六四评谈之五中共上层斗争的公开表现
夏天的草
开篇小故事:凤梅是江南的一个女才子,对政治远比不上对梳妆的热情,在六四学生运动中,她也参加了几次游行,用她的话讲,是为了随大流,不要太独立特行。她是一个十分善于交流和思考的学生。她说,要不是赵紫阳捣乱、支持,学生运动在四月底就已烟消云散了,因为骨干分子早已过了瘾,那些反映迟钝的还想闹一闹的学生没有很好的借口和动力也闹不起来,但赵一煽火,把那些在前一个阶段没有充分表现、但又想继续热闹的学生们的热情调动起来了。

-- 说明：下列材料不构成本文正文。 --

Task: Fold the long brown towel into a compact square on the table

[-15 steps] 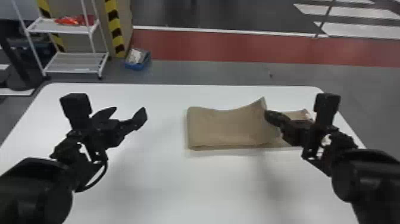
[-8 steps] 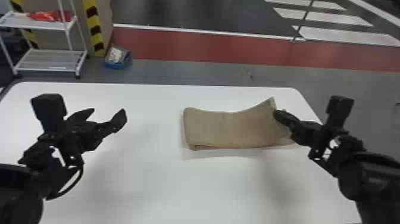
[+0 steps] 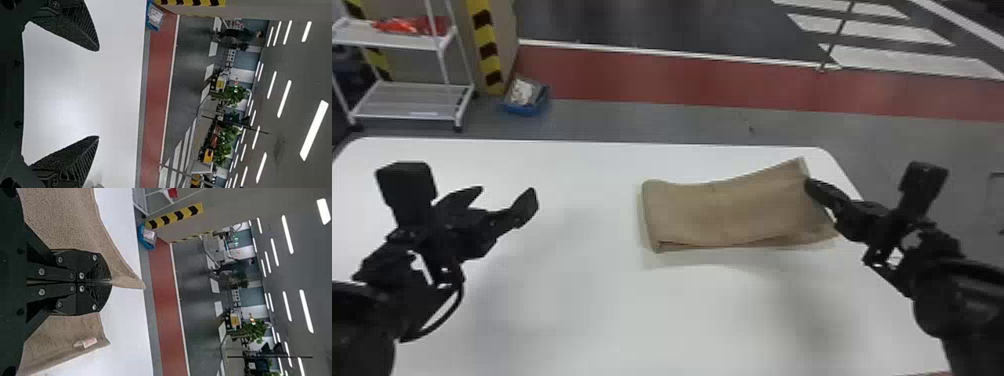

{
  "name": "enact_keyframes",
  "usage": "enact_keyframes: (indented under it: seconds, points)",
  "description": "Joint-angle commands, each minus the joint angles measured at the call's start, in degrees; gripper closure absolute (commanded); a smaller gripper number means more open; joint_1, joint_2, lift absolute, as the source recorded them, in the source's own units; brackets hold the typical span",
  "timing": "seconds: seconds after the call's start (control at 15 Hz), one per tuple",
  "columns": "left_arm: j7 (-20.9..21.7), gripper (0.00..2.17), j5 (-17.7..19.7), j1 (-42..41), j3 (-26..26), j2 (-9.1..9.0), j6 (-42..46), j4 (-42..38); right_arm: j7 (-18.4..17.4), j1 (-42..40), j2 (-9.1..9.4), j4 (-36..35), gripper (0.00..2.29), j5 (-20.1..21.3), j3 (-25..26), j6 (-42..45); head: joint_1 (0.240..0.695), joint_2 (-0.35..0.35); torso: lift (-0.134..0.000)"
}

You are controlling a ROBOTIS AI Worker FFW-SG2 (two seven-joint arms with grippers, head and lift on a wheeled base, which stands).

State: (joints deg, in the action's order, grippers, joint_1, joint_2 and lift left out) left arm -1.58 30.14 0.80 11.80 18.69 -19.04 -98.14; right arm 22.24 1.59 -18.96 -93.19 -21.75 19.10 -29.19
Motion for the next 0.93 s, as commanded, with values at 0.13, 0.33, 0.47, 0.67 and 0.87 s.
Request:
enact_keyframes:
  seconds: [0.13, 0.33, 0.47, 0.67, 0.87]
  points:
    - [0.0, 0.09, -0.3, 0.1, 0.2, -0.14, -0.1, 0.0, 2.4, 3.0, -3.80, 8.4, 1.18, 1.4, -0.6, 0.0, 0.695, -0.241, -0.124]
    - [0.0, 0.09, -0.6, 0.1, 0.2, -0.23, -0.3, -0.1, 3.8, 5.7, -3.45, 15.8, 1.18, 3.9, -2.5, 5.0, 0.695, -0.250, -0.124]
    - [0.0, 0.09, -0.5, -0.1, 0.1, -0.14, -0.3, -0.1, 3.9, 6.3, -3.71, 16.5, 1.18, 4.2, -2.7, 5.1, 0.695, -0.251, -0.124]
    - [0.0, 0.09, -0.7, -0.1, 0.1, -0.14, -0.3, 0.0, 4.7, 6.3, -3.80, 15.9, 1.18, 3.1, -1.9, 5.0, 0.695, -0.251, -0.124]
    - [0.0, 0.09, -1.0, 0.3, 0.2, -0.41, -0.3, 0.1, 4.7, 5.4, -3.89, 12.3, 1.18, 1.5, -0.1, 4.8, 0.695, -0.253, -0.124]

学生们就借着赵紫阳的势趁机起哄,反正腐败等社会问题随时象干柴似的等着学生们点燃。
所有的群众运动都来源于上层的分裂。就近来说,香港的雨伞运动源于对大陆迅速崛起的嫉妒与自身发展的相对滞后。过去,由于大陆自我隔离造就的香港奇迹产生了几代自大的香港人,优越得找不着北,大陆21世纪的迅速腾飞将这些自大狂从云端无情地扫入地面,在失落中,其中的精英捧出自己也没有搞懂的民主、自由来打气。这些二、三流货色的东西正好影响了头脑如白纸般的同样空虚的青少年,于是就冲动成了一场闹剧。台湾同样如此,给好不识好,为什么呢?因为这些好是由自己过去看不大起的大陆施舍的,就比吞了苍蝇还难受。还是一样的套路,先由目光短浅的三流大师忽悠冲动年青,想干啥就干啥,最后用民主标签收尾。历史告诉我们,新崛起者通过大棒才是迅速建立自己权威的最简单、最有效手法。
六四同样如此,当时的中共总书记赵紫阳已经完全被西方的富裕和光鲜给征服了,因此提出了要彻底改造共产党的主张,这是比戈尔巴乔夫还厉害的主张。当时我就十分同意这一伟大见解,因为我和当时许多浮躁的少年一样,认为只有民主、自由中国才能迅速走向繁荣。当时的思想界也迅速跟上,推出一部在今天看来的肤浅巨片《河殇》,当时象我这样的很多中国青少年都认同《河殇》观点。还有太多、太多的出版物,都是囫囵吞枣地吸收。现今我们都知道,所有的政治理论都是建立在童话般的假设基础上的,但当时不这么看,以为这就是人类的成熟成果与真理。
思想界的分裂和幼稚为学生运动作了充分的理论准备。与世界上所有处在快速发展阶段的国家一样,中国出现了腐败,这是经历了毛泽东清廉历史的人们所不能容忍的。于是1989年3、4月间,就出现了学生的反腐败游行。学生的激情很快就被当时强硬派的上层吓了回去,赵紫阳恰好在这个关口出了国。回国后的紫阳不满强硬派对学生的吓唬,于是曾被吓回去憋了气的学生犹如喝了鸡血一般亢奋,又重新回到了广场上干游行了。
有了上层的撑腰,学生们调整了战略,以共和国的良心出现在广场舞台上。用绝食换同情,以讲演煽民主,拿反腐做中心。这确实是激动人心的画面,我等千千万万年青趁机凑热闹出气。
利用上层斗争蓬勃发展起来的学生运动就不是上层想收就能收回去的。赵紫阳带着哭腔走到了广场上,求这些年轻广场大爷保重身体,赶紧回去休息,以后再战。但被不客气地拒绝了,开玩笑,咱年轻,有的是精力,正是将革命进行到底的好时机,岂能言退?
后面的结局大家都知道,中国用坦克让这些学生换班回去睡觉。一场轰轰烈烈的运动就这样暴力收场,这是典型的邓氏手法。用马云的话讲:邓小平下了一个最有争议的正确决定。中国随后的历史也证明了邓小平的暴力英明。
江泽民和随后的中共领导人吸取六四教训,提前出招,将任何学生运动的星星之火提前扑灭,在党内,也加强了沟通和妥协,避免公开化的分裂举动。从这点上说,六四运动是有历史功绩的。